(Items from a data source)
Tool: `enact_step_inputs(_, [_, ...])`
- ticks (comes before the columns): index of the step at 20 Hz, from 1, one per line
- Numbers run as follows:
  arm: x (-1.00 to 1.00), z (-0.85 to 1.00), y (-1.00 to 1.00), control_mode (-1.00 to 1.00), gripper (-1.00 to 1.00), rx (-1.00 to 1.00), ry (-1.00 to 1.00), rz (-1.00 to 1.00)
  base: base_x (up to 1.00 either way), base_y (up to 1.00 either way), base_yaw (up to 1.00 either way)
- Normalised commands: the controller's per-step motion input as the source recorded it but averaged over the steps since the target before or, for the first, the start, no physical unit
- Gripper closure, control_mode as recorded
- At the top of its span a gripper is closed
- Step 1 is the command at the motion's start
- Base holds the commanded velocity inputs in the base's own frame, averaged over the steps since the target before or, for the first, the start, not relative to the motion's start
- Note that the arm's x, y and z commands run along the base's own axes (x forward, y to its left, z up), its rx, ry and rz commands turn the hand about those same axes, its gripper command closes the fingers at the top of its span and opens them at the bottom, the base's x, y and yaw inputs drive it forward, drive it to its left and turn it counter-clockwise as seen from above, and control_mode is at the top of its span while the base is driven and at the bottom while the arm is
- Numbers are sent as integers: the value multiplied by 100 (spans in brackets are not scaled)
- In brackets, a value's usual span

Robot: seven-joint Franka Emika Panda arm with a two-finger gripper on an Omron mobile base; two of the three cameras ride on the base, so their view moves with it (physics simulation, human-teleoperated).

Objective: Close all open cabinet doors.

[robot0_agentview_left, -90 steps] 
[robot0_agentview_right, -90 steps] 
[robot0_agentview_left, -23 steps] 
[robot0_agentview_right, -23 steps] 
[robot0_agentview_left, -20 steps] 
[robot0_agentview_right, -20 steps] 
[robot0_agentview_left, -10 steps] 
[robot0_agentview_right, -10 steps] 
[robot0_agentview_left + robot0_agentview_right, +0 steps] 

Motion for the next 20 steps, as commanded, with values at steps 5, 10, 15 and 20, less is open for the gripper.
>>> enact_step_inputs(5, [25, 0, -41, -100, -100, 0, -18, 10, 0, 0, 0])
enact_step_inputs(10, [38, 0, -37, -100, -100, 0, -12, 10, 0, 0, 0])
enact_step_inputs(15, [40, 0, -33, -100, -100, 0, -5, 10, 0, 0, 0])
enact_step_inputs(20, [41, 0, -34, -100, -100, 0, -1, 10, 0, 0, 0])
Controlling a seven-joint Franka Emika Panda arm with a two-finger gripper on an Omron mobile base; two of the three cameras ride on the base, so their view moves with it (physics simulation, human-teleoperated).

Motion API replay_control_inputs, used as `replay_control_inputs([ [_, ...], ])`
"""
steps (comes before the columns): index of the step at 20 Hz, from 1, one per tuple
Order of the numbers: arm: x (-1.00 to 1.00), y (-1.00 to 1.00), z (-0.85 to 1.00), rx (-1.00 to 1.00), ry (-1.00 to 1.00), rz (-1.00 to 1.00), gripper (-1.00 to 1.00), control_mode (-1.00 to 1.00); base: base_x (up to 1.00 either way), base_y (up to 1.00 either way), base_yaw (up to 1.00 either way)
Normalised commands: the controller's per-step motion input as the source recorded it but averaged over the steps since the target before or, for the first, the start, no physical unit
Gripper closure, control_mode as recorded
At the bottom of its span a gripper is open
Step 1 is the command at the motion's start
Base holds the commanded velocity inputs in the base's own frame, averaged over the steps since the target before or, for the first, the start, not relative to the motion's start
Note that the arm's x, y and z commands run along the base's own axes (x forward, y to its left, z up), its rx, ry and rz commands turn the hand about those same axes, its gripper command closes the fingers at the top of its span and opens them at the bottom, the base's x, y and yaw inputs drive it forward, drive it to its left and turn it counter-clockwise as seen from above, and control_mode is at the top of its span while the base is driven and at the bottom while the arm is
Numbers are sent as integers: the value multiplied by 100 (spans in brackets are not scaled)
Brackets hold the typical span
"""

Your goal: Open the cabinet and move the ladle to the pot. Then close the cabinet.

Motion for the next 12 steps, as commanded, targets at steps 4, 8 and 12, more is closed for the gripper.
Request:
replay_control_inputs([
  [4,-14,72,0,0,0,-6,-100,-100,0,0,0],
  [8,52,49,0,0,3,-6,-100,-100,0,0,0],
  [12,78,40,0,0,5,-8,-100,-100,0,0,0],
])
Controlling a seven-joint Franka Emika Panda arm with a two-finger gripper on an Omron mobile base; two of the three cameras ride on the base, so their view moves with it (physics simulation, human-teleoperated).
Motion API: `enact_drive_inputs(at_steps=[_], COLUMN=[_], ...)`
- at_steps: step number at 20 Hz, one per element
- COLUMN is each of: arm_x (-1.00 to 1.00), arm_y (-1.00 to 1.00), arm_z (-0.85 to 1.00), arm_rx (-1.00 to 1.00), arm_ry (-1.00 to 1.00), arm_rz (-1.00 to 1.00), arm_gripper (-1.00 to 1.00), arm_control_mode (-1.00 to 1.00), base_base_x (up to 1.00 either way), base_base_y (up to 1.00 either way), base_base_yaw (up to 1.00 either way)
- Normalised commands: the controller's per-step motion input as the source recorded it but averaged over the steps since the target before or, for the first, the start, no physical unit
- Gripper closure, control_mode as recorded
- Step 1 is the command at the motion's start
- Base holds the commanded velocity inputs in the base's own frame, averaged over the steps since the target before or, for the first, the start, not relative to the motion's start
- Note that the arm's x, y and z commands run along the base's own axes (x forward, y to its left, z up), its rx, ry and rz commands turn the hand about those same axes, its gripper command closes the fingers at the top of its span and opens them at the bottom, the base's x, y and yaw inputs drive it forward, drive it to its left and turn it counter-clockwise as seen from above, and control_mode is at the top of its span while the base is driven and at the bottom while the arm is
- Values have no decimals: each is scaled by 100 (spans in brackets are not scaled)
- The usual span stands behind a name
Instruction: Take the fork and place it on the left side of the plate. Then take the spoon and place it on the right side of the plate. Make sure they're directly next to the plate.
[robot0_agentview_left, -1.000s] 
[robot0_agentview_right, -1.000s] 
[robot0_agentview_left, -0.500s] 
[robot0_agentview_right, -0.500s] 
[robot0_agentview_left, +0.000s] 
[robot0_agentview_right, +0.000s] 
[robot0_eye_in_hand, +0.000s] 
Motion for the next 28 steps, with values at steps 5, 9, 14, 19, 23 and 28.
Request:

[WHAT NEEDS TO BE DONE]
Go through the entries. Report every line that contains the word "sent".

[EXERCISE RESULT]
- Numbers are sent as integers: the value multiplied by 100 (spans in brackets are not scaled)
Numbers are sent as integers: the value multiplied by 100 (spans in brackets are not scaled)

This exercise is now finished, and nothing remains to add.